Le collège électoral est l’autre poison, plus lent, injecté depuis plus de deux siècles dans les veines de la démocratie états-unienne. Si ce système d’élection indirecte du président était censé éviter d’élire un tyran, aujourd’hui, la menace est inverse. La présidentielle 2020 a montré qu’avec un dirigeant autoritaire comme Trump, qui sait utiliser le collège électoral à son avantage, il ne sera plus impossible, à l’avenir, de renverser une élection. L’écart croissant entre le vote populaire et celui des grands électeurs devient problématique. Avec ce système, la présidentielle ne se déroule réellement que dans une dizaine d’Etats pivots qui basculent dans un camp ou un autre selon les scrutins. Dans la quarantaine d’autres Etats, les électeurs minoritaires sentent qu’ils ne comptent pas. Le vote devient un privilège géographique.

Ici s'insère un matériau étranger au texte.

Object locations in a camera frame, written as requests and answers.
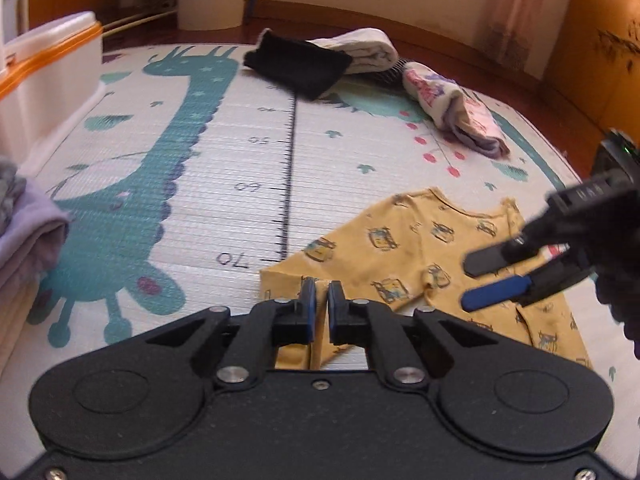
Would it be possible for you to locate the white folded cloth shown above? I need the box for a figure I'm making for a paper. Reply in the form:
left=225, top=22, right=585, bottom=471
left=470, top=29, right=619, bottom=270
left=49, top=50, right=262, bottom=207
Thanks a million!
left=305, top=27, right=407, bottom=86

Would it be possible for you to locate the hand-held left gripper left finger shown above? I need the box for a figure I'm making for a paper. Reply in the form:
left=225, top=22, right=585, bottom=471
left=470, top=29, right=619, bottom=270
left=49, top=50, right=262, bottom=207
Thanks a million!
left=145, top=277, right=318, bottom=387

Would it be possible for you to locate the lavender folded cloth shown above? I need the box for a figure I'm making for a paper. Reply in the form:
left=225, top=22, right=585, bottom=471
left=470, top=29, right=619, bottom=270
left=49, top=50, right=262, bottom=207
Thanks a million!
left=0, top=175, right=72, bottom=313

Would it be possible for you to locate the black folded cloth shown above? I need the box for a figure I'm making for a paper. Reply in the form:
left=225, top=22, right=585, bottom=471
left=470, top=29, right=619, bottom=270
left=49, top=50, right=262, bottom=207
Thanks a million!
left=243, top=29, right=354, bottom=102

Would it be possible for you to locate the grey cloth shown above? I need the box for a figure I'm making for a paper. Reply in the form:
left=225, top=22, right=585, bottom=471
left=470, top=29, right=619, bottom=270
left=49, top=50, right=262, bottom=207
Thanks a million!
left=0, top=156, right=27, bottom=233

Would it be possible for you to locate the white pipe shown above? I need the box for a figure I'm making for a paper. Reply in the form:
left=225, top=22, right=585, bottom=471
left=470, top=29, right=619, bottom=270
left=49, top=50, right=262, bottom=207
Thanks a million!
left=101, top=7, right=179, bottom=37

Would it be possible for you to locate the white box with orange lid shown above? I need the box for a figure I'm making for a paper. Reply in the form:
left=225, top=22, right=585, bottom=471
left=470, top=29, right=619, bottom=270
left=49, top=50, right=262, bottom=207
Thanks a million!
left=0, top=10, right=107, bottom=157

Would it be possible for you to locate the colourful cartoon play mat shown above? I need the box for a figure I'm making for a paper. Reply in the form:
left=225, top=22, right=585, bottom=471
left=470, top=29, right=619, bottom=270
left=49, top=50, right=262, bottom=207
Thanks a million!
left=0, top=42, right=640, bottom=391

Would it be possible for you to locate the white pink printed garment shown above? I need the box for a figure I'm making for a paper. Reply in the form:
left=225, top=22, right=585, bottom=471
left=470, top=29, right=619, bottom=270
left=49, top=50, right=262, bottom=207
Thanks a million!
left=402, top=60, right=512, bottom=159

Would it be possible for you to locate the yellow printed shirt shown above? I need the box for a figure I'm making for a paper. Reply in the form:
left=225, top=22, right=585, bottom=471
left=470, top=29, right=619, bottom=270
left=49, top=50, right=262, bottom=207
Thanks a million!
left=258, top=186, right=594, bottom=372

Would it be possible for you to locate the beige curtain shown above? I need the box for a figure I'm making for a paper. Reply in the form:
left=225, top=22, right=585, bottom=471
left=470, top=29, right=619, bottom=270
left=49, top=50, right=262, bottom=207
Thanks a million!
left=477, top=0, right=577, bottom=67

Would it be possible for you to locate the wooden cabinet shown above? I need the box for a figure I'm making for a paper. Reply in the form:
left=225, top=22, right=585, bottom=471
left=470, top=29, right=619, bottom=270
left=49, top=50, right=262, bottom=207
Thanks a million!
left=541, top=0, right=640, bottom=138

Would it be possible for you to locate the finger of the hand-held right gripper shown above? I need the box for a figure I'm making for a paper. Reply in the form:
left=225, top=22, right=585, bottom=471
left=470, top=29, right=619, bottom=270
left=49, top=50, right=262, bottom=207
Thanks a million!
left=460, top=254, right=597, bottom=313
left=462, top=239, right=542, bottom=279

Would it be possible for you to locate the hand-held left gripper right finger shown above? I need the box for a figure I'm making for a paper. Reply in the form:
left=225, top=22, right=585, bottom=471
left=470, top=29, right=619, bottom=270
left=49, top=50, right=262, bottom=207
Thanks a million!
left=327, top=281, right=502, bottom=389

L’élection directe du président par le peuple et l’abolition du collège électoral deviennent impératives. C’est là la quadrature du cercle. Les petits Etats comme le Wyoming ne sont pas prêts à renoncer au privilège de compter bien davantage que leur poids réel. Il y a eu jusqu’ici 700 tentatives de réformer ou d’abolir le collège électoral. Le dernier essai sérieux fut en 1969. Le seul antidote au délitement démocratique qui reste aux Américains, c’est la bonne foi de ses représentants électoraux et judiciaires. Cela reste bien fragile.